Mina dziadka, bezcenna xD takie WTF po czym zaczyna się rozglądać
xD kamera pada na Vai, stojącą przy ścianie która pada ze śmiechu
XD
********
UJĘCIE 2- WINDA, I LIKE IT ;D
wsiadają dumnie do windy Logan i Vai po
czym zamykają się drzwi. Zaczyna jechać do góry po czym
zatrzymuje się w połowie i słychać krzyki.

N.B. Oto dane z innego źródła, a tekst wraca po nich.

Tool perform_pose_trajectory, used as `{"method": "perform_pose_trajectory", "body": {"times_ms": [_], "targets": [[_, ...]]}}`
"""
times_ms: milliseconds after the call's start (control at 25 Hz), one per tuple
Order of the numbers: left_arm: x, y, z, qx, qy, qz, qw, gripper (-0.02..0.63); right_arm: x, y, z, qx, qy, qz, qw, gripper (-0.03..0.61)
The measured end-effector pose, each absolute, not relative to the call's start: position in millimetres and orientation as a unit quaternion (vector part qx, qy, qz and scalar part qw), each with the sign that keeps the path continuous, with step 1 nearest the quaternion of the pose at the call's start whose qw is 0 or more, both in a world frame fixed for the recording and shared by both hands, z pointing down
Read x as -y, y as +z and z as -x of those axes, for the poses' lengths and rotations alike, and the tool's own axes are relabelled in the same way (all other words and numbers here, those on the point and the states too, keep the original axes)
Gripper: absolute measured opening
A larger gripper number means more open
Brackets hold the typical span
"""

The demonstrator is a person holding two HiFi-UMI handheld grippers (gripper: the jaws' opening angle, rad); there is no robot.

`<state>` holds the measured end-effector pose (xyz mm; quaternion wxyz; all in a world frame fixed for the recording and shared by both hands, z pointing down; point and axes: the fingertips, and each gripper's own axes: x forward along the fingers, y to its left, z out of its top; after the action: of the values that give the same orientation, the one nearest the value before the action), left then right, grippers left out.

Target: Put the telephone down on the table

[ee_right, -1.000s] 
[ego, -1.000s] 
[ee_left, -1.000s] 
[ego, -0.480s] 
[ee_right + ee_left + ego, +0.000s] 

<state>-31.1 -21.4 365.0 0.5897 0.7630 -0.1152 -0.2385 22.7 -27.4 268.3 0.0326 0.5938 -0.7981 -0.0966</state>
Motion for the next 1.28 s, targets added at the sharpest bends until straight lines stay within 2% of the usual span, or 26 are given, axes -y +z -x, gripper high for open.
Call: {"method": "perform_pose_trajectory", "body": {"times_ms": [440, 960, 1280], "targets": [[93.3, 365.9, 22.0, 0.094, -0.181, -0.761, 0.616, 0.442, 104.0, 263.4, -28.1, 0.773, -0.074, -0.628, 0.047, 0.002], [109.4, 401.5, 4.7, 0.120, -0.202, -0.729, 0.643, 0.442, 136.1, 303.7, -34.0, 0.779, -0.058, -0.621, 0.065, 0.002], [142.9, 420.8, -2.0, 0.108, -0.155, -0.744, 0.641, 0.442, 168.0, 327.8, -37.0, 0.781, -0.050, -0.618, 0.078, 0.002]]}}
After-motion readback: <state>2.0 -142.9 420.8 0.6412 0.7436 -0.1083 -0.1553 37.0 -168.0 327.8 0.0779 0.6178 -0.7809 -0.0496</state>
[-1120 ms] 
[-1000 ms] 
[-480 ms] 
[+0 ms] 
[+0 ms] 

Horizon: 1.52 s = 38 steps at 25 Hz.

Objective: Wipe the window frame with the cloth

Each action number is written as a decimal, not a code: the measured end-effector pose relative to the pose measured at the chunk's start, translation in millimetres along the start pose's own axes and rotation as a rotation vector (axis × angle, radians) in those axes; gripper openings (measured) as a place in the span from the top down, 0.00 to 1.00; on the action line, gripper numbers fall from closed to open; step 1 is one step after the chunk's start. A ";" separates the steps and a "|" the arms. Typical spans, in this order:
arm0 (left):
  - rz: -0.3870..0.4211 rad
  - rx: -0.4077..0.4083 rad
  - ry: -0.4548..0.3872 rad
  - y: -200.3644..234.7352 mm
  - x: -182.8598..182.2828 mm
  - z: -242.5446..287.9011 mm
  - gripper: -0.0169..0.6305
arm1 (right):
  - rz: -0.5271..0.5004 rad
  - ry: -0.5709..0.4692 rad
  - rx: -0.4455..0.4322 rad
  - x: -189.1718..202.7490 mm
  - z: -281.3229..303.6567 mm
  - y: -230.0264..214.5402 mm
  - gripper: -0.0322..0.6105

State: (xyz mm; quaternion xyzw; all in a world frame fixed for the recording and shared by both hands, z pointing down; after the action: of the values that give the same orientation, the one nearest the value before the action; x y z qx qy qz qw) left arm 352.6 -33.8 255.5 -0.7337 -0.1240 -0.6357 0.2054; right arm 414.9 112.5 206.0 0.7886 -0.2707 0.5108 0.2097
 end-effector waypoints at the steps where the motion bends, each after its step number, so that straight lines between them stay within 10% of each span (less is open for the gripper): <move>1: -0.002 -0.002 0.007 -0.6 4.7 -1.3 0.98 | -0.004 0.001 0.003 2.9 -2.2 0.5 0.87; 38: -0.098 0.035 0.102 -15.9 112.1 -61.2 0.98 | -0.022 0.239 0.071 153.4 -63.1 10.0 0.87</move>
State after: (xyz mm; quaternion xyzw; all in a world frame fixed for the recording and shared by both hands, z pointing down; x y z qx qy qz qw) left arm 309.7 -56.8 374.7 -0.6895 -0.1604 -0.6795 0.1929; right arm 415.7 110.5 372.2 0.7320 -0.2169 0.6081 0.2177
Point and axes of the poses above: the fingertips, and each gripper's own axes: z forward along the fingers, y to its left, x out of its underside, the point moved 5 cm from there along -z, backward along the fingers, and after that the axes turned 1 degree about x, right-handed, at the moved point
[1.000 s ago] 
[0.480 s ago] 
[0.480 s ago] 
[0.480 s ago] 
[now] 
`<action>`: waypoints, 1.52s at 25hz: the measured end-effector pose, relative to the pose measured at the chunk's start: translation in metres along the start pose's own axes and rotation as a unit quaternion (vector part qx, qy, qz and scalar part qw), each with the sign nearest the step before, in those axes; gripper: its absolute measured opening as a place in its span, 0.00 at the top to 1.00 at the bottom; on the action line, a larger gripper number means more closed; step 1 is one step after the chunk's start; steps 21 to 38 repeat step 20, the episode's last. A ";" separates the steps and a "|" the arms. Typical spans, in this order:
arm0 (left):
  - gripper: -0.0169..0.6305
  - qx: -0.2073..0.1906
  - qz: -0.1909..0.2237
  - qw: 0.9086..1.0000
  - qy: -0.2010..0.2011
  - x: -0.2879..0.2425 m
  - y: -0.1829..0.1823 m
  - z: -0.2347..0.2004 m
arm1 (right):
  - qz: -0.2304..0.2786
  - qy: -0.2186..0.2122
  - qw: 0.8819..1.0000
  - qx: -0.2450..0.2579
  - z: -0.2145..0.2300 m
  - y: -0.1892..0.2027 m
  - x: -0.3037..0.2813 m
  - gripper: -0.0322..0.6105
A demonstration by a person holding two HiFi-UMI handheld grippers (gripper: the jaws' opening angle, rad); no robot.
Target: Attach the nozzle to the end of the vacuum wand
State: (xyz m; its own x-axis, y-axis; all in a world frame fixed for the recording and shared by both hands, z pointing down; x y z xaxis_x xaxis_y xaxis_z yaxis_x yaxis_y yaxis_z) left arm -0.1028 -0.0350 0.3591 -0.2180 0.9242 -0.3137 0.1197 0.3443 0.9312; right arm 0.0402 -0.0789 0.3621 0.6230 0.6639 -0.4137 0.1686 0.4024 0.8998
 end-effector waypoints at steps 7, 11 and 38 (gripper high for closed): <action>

-nieee!! ja nie chce umierać!!- słychać
Logana.
-Sauronie oszczędz naaas!!- słychać
wrzaski Vai.
-aaaaa!!! nieeee!!! nie przeszywaj mnie
wzrokieeem!!!- Log zaczyna walić w winde. Koło windy zebrała się
już spora grupka ludzi.
-aaaaa!!!! nie chce umieraać nie chcee!
Ratunkuu!!!- piszczy pasemkowa i wali w winde.
-szybko! Sprowadzcie ich na dół!-
krzykneła jedna pani z tłumu. Winda powoli zjeżdza, otwiera się
po czym … widnieją dwie postacie bez głowy D: całe we krwi!!
tłum w trymiga się zmył z krzykiem.
-phahaha nabrali się xD – zaczyna się
śmiać pasemkowa, spuszczając sobie bluzke na dół, tak samo jak
jej świrnięty kolega xD
-mistrowskie xD- wącha sb ręke- dobry jest
ten ketchup?-
-.. pudliszki to musi być dobry xD- zlizuje
sobie ręke xD.
-weż przynajmniej jakąś parówke-
-... phahahahahahahaha xD- wchodzi do windy
i się zamyka i słychać taki śmiech Xd.
-ale mi chodziło o tą ze sklepu!!-
facepalm ze strony Logana ale i on zaczyna się śmiać xD po czym
przybliża się so kamery- nie martwcie się, ona tak ma xD
********
********
UJĘCIE 3- PSYCHOPATKA
korytarz, pełno ludzi. Nagle nadbiega Logan
krzycząc.
-błagam! Pomocy! Biegnie za mną
psychopatka!!- taki przestraszony jest i w ogóle się trzęsie xD
nagle nadbiega Vai z wieszakiem xD
-Loogaan!! ja cię kocham!! zostań moim
mężem i miej ze mną trójke dzieci!! - wymachuje wieszakiem.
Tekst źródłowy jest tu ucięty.